> _REQUIRED WORK_: Word for word, restate the lines of the material below from its first line through the one containing "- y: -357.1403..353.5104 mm". Omit the rest.
**** INPUT RECORDS
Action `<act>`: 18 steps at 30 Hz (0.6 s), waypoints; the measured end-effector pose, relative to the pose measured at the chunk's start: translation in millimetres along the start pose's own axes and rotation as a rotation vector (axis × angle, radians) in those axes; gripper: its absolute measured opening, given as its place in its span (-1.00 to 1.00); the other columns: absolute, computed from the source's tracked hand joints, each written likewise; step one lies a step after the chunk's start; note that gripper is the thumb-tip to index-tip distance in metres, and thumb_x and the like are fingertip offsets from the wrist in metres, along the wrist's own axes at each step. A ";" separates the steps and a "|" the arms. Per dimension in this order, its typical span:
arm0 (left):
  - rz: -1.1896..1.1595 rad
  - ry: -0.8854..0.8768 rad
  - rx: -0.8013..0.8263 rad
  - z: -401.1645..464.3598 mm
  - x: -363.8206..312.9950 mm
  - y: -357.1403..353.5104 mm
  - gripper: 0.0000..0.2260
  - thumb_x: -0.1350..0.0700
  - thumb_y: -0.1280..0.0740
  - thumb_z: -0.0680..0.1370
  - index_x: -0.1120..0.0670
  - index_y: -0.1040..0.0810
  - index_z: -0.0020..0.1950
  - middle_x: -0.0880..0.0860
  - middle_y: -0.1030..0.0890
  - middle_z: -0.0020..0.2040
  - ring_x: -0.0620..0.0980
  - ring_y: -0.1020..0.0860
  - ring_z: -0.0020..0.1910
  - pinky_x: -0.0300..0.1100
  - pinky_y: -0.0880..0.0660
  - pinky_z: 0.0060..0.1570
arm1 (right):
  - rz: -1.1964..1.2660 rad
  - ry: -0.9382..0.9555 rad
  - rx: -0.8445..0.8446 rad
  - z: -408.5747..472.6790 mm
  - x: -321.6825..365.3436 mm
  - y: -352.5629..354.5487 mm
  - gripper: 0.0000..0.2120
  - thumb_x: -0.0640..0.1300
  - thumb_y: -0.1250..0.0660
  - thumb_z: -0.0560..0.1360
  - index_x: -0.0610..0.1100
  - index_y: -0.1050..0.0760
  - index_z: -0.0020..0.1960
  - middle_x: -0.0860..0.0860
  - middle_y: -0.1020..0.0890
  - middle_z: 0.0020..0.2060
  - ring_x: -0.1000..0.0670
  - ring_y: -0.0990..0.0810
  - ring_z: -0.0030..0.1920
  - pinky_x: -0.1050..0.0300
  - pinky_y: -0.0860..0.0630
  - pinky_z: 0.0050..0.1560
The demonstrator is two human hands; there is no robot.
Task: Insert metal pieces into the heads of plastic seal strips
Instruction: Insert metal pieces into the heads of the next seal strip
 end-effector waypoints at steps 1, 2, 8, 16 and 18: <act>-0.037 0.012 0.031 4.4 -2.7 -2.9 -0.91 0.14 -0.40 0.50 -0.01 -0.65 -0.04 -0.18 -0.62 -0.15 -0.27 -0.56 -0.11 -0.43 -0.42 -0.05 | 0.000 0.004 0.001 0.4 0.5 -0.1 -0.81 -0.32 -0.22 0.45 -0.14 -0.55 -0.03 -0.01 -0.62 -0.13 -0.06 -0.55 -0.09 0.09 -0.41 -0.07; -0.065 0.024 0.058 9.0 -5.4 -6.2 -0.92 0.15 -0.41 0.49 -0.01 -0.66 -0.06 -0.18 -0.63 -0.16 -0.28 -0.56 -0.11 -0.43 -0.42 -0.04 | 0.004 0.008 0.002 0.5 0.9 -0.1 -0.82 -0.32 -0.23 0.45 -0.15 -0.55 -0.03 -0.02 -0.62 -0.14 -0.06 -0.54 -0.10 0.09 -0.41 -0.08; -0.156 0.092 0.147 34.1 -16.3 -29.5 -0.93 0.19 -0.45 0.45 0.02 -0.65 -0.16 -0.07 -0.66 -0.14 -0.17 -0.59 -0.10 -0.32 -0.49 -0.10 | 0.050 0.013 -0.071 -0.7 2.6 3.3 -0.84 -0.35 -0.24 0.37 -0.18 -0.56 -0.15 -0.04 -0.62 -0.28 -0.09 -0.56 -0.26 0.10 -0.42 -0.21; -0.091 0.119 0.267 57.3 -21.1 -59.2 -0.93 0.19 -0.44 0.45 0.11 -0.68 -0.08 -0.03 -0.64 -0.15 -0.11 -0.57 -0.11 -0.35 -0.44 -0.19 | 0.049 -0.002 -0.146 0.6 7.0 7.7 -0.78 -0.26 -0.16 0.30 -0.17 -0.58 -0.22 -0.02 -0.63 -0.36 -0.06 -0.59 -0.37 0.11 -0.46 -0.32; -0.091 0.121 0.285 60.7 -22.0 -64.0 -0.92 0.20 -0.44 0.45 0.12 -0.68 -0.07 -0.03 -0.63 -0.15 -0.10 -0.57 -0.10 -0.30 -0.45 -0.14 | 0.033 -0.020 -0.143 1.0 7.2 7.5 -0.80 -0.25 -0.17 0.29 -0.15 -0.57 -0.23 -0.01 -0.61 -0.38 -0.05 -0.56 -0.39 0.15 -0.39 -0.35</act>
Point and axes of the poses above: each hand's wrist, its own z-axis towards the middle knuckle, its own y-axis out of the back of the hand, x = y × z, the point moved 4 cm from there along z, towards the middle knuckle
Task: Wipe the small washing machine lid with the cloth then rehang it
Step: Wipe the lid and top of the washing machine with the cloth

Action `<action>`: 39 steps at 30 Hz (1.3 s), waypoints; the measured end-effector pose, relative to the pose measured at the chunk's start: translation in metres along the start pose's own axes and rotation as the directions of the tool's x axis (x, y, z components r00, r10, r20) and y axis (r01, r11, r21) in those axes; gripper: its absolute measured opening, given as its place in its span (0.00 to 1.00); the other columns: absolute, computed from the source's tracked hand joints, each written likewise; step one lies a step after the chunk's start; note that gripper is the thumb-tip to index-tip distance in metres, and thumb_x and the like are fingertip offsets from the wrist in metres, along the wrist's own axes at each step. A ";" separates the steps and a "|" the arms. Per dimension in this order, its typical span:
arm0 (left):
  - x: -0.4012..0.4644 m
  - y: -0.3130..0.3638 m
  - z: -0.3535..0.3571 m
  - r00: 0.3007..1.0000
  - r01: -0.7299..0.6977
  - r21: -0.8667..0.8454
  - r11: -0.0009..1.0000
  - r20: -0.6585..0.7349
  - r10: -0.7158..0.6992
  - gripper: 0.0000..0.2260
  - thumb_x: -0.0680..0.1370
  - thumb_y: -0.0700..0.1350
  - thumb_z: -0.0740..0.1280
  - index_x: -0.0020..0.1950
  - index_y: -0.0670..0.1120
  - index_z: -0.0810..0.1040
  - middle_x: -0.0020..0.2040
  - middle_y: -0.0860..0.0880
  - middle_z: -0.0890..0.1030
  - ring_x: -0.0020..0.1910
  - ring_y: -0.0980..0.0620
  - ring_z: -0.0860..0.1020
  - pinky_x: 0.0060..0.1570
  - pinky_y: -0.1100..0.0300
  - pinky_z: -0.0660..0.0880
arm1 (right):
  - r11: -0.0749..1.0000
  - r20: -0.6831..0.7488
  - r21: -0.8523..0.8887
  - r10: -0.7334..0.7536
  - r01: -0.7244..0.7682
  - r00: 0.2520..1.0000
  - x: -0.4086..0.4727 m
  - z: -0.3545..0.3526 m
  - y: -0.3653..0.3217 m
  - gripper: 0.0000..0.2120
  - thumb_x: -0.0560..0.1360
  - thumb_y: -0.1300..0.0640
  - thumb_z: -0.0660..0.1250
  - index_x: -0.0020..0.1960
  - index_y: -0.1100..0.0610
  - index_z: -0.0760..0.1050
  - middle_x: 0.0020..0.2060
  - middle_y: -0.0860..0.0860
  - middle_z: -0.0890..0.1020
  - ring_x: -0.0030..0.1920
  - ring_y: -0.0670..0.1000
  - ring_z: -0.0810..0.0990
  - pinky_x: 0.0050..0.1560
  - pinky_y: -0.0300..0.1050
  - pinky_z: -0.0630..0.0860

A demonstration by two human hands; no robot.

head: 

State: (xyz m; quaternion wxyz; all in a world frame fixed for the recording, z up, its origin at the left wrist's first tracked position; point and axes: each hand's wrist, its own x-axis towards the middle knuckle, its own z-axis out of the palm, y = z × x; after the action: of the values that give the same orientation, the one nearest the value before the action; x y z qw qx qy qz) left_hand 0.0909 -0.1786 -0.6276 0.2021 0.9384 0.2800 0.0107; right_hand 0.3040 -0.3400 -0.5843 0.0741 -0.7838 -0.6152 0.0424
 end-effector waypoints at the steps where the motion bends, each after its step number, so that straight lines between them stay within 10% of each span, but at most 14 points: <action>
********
> _EXPECTED ANSWER_:
Action `<act>`: 18 steps at 30 Hz (0.6 s), waypoints; the measured end-effector pose, relative to the pose measured at the chunk's start: translation in millimetres along the start pose's own axes and rotation as a rotation vector (axis × angle, radians) in those axes; gripper: its absolute measured opening, given as its place in its span (-1.00 to 1.00); the other columns: absolute, computed from the source's tracked hand joints, each written likewise; step one lies a step after the chunk's start; note that gripper is the thumb-tip to index-tip distance in metres, and thumb_x and the like are fingertip offsets from the wrist in metres, along the wrist's own axes at each step. A ";" separates the steps and a "|" the arms. Per dimension in this order, its typical span:
arm0 (left):
  - rz: -1.1896..1.1595 rad
  - ry: -0.8854..0.8768 rad
  - rx: -0.8013..0.8263 rad
  - z: -401.1645..464.3598 mm
  - x: -363.8206..312.9950 mm
  - y: -357.1403..353.5104 mm

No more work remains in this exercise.